Ce sont des combats où il faut une conviction chevillée au corps. Il faut se rendre compte que la différence de la situation par rapport à il y a 20 ans. J'avais un tout petit ministère, l'avantage c'est que je ne défendais que l'environnement, je ne m'occupais que de l'environnement pas de l'énergie, des transports, de l'équipement et du reste. Les arbitrages se faisaient chez le Premier ministre et pas en interne. Et puis, la gravité de la situation par rapport à il y a 20 ans n'a rien à voir. Regardez l'été que nous avons vécu. Bangkok se demande si son territoire ne va pas être englouti d'ici 2030. Les côtes françaises reculent, ça devient un vrai problème de sécurité publique. On ne peut pas continuer comme ça. C'est un choix politique majeur. Ou bien on considère que c'est une priorité sinon on risque de passer à la casserole dans 20 ou 30 ans, ou bien on considère que c'est un sujet parmi beaucoup d'autres.

Qui pour succéder à Nicolas Hulot après sa démission ?

Beaucoup de gens mais tout dépend de ce que le président de la République va exiger du ministre qu'il va nommer.

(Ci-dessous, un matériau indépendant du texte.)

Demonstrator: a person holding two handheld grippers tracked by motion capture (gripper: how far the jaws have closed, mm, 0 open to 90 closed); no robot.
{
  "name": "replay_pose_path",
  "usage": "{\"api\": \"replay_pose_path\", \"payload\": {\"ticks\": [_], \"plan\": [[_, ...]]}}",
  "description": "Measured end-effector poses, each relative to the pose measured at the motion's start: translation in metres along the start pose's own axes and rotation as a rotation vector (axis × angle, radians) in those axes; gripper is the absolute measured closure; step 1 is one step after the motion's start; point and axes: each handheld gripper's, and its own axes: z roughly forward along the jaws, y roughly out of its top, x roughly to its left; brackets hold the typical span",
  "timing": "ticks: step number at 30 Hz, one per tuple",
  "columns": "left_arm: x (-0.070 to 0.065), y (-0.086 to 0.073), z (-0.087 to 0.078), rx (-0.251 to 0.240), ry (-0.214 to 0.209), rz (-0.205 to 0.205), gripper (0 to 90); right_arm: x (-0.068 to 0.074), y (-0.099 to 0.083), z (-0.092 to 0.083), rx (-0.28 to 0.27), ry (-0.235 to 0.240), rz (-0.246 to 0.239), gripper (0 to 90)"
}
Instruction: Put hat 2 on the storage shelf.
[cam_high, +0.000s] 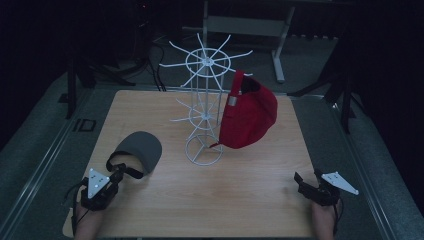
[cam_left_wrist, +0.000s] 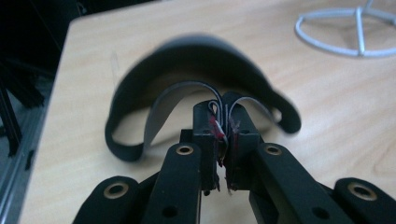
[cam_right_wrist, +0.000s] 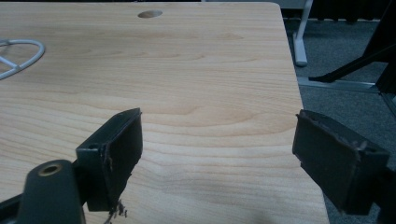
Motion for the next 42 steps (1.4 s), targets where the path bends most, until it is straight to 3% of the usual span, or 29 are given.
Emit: {"api": "replay_pose_path", "payload": {"ticks": [10,18,22,26,29,33,38,42], "plan": [[0.002,0.048,-0.008,-0.119,0.007,0.039,85.6,-0.001,0.0,-0.001,-0.004,0.014,0.006,15.8],[0.004,0.075,-0.012,-0.218,-0.011,0.085,85.6,-0.001,0.0,0.0,-0.003,0.017,0.009,15.8],[0.007,0.087,-0.013,-0.256,-0.065,0.078,85.6,-0.002,0.0,-0.001,-0.003,0.021,0.013,15.8],[0.013,0.095,-0.015,-0.285,-0.137,0.044,85.6,-0.002,0.0,0.0,-0.003,0.023,0.013,15.8],[0.017,0.1,-0.017,-0.304,-0.16,0.032,85.6,-0.002,0.0,0.0,-0.002,0.027,0.013,15.8],[0.022,0.108,-0.022,-0.323,-0.173,0.035,85.6,-0.002,0.0,0.0,0.001,0.029,0.011,15.8],[0.029,0.118,-0.03,-0.397,-0.255,0.031,85.6,-0.002,0.0,0.0,0.001,0.032,0.013,15.9],[0.032,0.127,-0.036,-0.437,-0.293,0.046,85.6,-0.001,0.0,0.0,0.003,0.032,0.011,16.0]]}}
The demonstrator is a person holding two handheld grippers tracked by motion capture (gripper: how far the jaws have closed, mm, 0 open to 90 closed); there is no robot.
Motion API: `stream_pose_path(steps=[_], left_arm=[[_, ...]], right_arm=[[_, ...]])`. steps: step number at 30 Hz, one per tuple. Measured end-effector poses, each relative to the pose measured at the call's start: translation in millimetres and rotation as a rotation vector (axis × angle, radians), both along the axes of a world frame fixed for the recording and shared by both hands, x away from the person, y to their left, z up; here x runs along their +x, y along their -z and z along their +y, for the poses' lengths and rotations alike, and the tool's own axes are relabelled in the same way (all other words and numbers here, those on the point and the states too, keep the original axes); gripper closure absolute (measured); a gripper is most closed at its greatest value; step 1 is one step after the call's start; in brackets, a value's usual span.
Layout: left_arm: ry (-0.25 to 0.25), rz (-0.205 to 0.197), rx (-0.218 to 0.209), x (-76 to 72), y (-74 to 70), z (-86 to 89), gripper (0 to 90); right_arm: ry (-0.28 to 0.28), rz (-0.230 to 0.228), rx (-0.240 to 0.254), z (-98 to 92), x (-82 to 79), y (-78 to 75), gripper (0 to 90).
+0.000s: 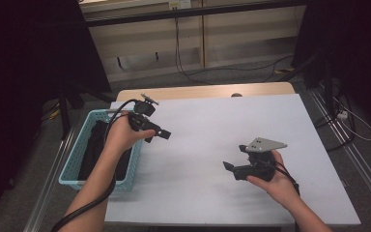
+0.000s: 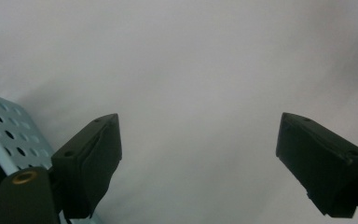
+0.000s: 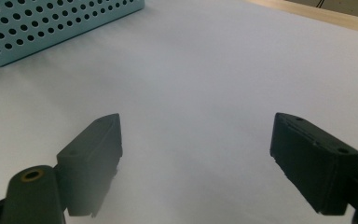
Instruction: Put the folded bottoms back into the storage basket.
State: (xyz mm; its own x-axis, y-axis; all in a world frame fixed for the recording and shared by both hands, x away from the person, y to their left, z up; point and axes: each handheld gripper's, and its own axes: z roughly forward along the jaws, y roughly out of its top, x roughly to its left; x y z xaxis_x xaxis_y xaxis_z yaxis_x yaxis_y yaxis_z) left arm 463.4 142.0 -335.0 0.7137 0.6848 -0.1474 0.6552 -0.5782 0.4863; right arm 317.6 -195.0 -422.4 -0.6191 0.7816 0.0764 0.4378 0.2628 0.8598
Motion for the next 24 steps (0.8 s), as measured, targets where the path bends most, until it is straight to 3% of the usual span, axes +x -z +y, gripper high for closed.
stream_pose_path(steps=[11,24], left_arm=[[0.029,0.008,-0.027,-13.6,17.0,-6.2,14.2],[0.049,0.006,-0.045,-26.8,27.6,0.6,13.8]], right_arm=[[-0.002,0.015,-0.012,-12.6,-7.4,3.7,15.5],[0.003,0.034,-0.019,-26.1,-14.9,8.9,14.8]])
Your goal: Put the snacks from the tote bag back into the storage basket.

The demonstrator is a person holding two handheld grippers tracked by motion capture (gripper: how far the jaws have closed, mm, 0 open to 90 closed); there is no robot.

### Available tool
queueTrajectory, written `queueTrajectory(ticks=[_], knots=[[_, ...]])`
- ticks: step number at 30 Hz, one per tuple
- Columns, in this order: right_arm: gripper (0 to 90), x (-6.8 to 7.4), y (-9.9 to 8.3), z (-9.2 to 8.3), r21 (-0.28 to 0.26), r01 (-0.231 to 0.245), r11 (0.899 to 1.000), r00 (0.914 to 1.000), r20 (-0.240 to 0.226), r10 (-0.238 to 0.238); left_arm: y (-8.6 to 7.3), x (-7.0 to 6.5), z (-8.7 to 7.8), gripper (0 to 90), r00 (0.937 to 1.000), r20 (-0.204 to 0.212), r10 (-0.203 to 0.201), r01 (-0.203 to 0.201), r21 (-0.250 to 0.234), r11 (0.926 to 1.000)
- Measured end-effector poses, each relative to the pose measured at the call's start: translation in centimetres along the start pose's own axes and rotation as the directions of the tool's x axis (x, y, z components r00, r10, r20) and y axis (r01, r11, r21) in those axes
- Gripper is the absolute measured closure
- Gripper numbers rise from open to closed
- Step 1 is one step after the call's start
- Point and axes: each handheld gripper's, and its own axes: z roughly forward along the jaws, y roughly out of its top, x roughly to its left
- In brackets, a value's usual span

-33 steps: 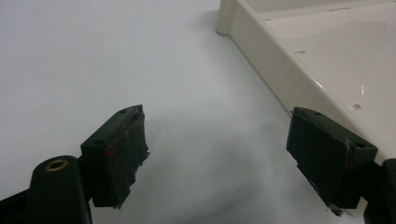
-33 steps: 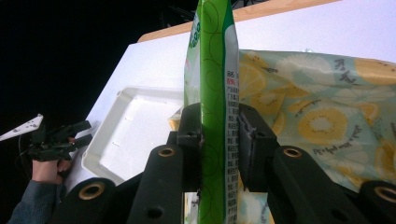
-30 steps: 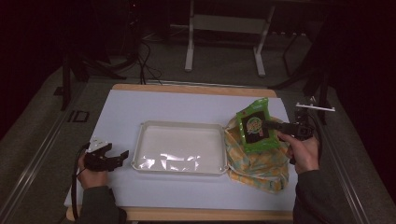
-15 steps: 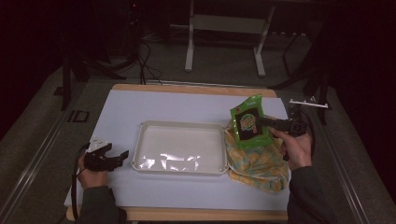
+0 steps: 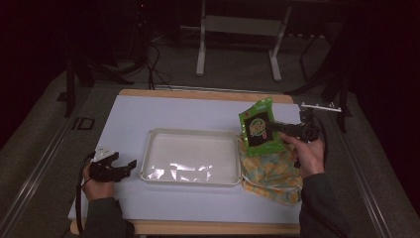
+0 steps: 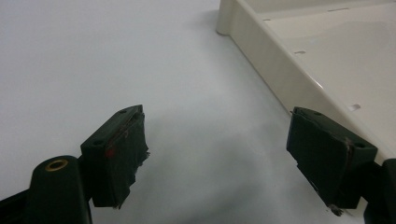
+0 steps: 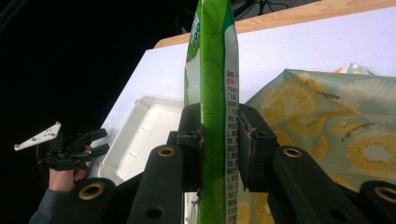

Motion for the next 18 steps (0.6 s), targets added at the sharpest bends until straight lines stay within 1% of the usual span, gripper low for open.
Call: queueTrajectory(ticks=[10, 18], knots=[[72.9, 0.4, 0.0, 1.0, 0.004, -0.003, 1.0, 0.9999, -0.014, 0.003, 0.0, 0.0, 0.0, 20.3, 1.0, 0.0, 0.002, -0.002, 0.001, 1.0], [73.0, 0.6, -0.2, 1.5, -0.006, -0.002, 1.0, 0.9999, -0.017, 0.002, 0.0, 0.0, 0.0, 20.3, 1.0, 0.001, 0.004, -0.004, 0.001, 1.0]])
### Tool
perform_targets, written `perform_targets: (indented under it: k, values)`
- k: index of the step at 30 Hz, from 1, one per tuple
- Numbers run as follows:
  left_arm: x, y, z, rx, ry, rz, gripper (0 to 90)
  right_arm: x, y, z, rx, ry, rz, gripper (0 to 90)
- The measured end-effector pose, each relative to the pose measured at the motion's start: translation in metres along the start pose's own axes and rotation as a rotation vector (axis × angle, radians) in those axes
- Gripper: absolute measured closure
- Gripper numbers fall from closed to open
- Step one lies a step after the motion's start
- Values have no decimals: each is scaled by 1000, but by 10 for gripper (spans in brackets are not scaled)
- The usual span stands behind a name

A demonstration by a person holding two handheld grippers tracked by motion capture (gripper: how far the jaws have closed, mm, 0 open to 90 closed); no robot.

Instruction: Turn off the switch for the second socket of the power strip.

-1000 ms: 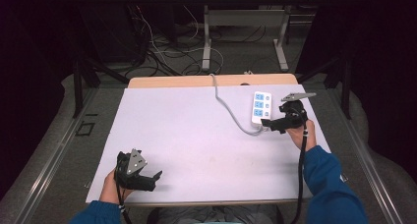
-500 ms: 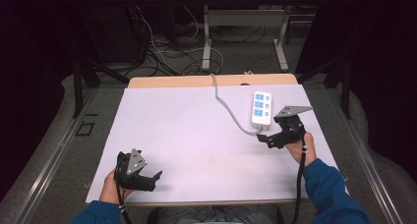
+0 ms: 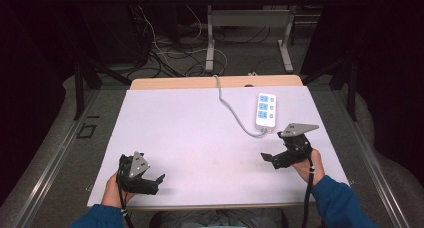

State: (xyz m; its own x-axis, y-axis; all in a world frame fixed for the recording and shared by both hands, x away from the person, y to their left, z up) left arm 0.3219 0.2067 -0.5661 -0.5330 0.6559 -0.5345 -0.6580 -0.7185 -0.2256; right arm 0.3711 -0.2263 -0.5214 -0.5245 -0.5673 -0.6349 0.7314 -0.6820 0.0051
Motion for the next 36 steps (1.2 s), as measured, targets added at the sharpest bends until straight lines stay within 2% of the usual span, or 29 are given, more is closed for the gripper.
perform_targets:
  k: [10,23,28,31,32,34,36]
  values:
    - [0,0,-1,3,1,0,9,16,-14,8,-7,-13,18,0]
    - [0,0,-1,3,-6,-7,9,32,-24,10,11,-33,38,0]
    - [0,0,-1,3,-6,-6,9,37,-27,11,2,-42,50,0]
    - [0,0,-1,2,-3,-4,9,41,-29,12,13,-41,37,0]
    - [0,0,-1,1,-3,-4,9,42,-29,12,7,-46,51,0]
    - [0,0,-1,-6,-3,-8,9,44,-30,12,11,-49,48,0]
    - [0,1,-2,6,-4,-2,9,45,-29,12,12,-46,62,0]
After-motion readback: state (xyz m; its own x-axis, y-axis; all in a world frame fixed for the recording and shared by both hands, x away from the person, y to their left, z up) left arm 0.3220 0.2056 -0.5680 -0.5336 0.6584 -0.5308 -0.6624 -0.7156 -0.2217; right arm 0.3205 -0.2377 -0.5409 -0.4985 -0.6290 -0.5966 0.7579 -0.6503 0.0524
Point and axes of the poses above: each handheld gripper's, and its own axes: z roughly backward along the jaws, x roughly out of its underside, y roughly to its right, the point moved 5 cm from there along -z, roughly forward along the jaws, and after that the axes turned 14 degrees about -y, right-handed, at the moved point
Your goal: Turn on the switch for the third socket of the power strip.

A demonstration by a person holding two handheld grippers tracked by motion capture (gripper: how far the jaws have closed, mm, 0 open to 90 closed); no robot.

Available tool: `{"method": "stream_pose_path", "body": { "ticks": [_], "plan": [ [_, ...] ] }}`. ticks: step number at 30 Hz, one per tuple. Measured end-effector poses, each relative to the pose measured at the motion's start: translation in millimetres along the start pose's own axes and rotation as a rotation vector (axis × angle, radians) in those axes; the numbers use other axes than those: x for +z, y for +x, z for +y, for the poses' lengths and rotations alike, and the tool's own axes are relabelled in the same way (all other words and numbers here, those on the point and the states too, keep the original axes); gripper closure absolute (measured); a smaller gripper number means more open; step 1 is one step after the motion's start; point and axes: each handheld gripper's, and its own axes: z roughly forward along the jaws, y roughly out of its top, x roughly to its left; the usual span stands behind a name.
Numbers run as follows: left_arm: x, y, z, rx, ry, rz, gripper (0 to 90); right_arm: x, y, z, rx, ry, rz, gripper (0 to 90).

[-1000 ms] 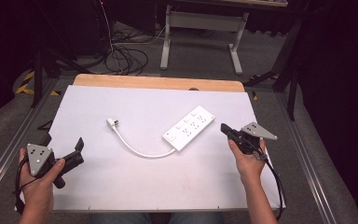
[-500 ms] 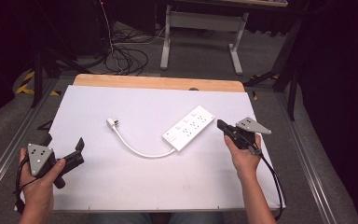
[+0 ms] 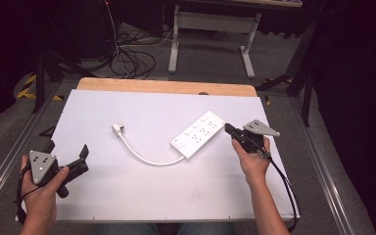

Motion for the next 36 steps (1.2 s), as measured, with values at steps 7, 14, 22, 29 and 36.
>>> {"method": "stream_pose_path", "body": {
  "ticks": [7,14,22,29,36],
  "plan": [
    [0.0,-0.1,-0.4,-0.003,0.002,0.001,2.8,7.5,1.7,3.1,-0.004,0.007,0.007,90.0],
    [1.1,0.2,-0.8,-0.004,0.005,0.003,2.8,14.8,-0.7,6.9,0.004,0.004,0.01,90.0],
    [0.8,-0.5,-1.2,0.001,0.009,0.003,2.8,22.0,0.0,8.0,0.003,0.018,0.015,90.0],
    [0.5,-0.5,-1.2,0.006,0.009,0.004,2.8,27.9,0.0,10.0,0.001,0.022,0.016,90.0],
    [0.2,0.4,-1.6,0.01,0.011,0.01,2.8,34.8,-2.2,12.5,0.011,0.023,0.019,90.0]
  ]
}}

Par exemple, faudra-t-il accepter la création de nouveaux réacteurs nucléaires? C'est un vrai sujet car il s'agit de s'engager pour 60 nouvelles années. Il ne va pas trouver d'écologiste pour dire oui. Si la feuille de route c'est cela, cela me paraît très difficile. Politiquement, Emmanuel Macron a besoin d'une personnalité puissante, mais visiblement il ne veut pas changer de politique. C'est la même question sur les questions de patrimoine, je soutiens ce qu'a dit Stéphane Bern, la loi Élan, c'est une catastrophe pour les architectes des Bâtiments de France pour la loi Littoral. On a une érosion marine des côtes et on devrait avoir un texte qui permet aux communes de reculer leur urbanisation or on veut casser la loi Littoral pour construire un peu plus. Franchement ce n'est pas raisonnable.

Êtes-vous déçue d'Emmanuel Macron, vous qui l'avez soutenu à la présidentielle ?

Je ne comprends pas bien. Emmanuel Macron est d'une intelligence redoutable. Je ne comprends pas qu'il ne perçoive pas cet enjeu comme étant un étant un enjeu absolument majeur. Moi, j'ai fait le choix non pas d'être dans l'opposition mais de travailler avec la société, car aujourd'hui dans le monde ce que l'on voit c'est la société civile, qui fait avancer les choses. Les citoyens qui gagnent les procès, notamment aux États-Unis avec l'affaire Monsanto. Un procès qui a beaucoup plus fait contre le Round up que n'importe quoi.